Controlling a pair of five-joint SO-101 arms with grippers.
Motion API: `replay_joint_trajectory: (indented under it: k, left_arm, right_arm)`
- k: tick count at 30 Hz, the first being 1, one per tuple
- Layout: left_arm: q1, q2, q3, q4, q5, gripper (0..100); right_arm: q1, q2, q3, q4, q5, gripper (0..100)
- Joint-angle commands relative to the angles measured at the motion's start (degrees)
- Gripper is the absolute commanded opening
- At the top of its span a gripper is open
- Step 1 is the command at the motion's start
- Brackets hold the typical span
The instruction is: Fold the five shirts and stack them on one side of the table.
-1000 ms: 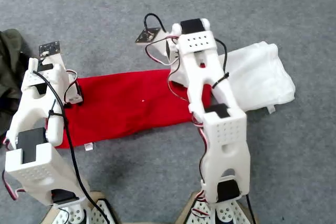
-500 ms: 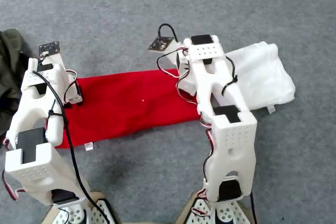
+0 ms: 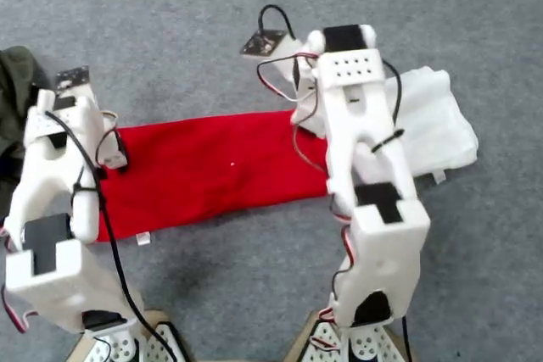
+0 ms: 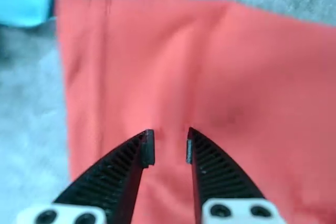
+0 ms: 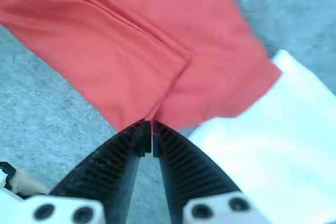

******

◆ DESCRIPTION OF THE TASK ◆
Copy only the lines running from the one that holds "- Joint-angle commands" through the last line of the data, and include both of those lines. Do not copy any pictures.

◆ RESPONSE TO THIS EXERCISE ◆
- Joint-angle commands relative to the angles measured at the motion's start (degrees)
- Gripper is the absolute commanded opening
- At the top of its span a gripper is open
- Step 1 is the command at the motion's start
- Brackets hold the typical span
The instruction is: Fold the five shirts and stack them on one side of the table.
-1000 ms: 
-500 ms: 
+0 ms: 
+0 ms: 
+0 ms: 

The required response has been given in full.